Texto produzido para o grupo de estudos FGV – Modelo de presidencialismo no Brasil. (parte 1).
O Ultrapresidencialismo Estadual , in Os Barões da Federação. Autor Fernando Luiz Abrucio.
Nesse artigo, Fernando LuizAbrucio mostra como o poder do Executivo estadual, mais especificamente o governador de estado, se sobrepõe na conjuntura política atual sob as demais esferas de poder . Leia-se aqui, poder judiciário, legislativo e até mesmo a União.
“O sistema político estadual brasileiro tem se caracterizado pela hipertrofia do Poder Executivo que exerce uma forte influencia sobe o Legislativo como sobre o judiciário, chegando em alguns casos a enfraquecer o princípio constitucional da separação e independência entre os Poderes”. Essa hipertrofia é o que define o poder do Executivo estadual por ultrapresidencialismo, pois ao contrário do que ocorre na esfera Federal em que o Legislativo possui o poder de agir como fiscalizador das ações do governo na esfera estadual a Assembléia Legislativa age como principal cooptadora dos interesses do Executivo estadual.

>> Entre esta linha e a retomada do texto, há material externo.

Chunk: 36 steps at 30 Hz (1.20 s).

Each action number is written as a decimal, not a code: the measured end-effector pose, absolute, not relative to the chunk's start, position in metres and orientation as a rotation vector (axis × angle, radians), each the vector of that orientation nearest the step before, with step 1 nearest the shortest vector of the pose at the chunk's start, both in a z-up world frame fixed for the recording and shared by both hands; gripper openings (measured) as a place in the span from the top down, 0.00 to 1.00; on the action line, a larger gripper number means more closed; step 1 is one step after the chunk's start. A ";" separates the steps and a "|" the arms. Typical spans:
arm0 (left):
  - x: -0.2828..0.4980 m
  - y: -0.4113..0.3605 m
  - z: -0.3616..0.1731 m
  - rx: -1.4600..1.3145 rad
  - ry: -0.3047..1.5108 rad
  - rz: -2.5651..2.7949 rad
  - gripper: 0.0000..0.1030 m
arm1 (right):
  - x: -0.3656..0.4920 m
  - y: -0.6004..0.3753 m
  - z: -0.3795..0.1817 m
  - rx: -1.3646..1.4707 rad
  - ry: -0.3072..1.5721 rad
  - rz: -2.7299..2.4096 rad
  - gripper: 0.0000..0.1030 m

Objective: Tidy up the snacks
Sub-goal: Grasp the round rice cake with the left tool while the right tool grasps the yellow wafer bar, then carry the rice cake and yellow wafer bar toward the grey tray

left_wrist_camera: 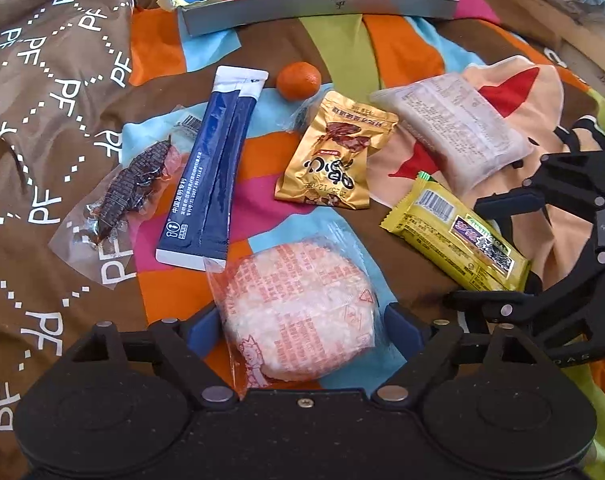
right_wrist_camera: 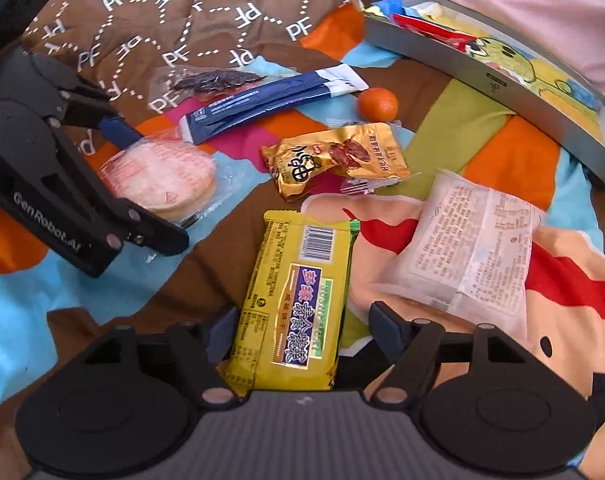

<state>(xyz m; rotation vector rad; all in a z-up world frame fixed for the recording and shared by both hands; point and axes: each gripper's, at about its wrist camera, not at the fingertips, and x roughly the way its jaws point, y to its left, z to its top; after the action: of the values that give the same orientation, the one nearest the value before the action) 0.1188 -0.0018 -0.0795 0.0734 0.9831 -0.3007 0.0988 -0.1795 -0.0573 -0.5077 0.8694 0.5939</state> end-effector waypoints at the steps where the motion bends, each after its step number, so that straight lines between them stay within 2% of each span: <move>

A debilidade institucional das Assembléias Legislativas tiveram poucas mudanças após o regime militar, que atribuía ao Legislativo um poder secundário no processo político nacional, não possuindo um corpo técnico especializado nas atividades parlamentares. Segundo o autor, a fraqueza estrutural da Assembélia Legislativa origina-se da incapacidade dos deputados estaduais romperem com a lógica do sistema político agindo com clientelismo frente ao poder Executivo.
O Objetivo do texto é analisar o processo de governo nas unidades estaduais brasileiras. Para tanto o autor estuda as relações entre os poderes em quatorze estados e no Distrito Federal no quadriênio de 1991 a 1994. Centrando o foco no processo decisório, sobretudo em sua forma, e na efetividade dos mecanismos de controle do poder publico.
A coalizão fisiológica de governo (CFG) foi estratégia usada pelos governadores para obter maiorias parlamentares. Quinze unidades federativas foram analisadas: Amazonas, Pará,Ceará, Pernambuco, Paraíba, Bahia, Goiás, Espírito Santo, Minas Gerais, Rio de Janeiro, São Paulo, Paraná, Santa Catarina, Rio Grande do Sul e Distrito Federal (embora não seja uma unidade federativa funciona como tal) . O principal critério para a escolha dos estados estudados foi a importância da política-econômica-demográfica. “A exceção ficou por conta da Paraíba, cujos dados visavam analisar se havia um contraste entre as unidades federais mais pobres e as mais ricas no que tange à construção de maiorias parlamentares nas Assembleias Legislativas, o que em linhas gerais não foi percebido”.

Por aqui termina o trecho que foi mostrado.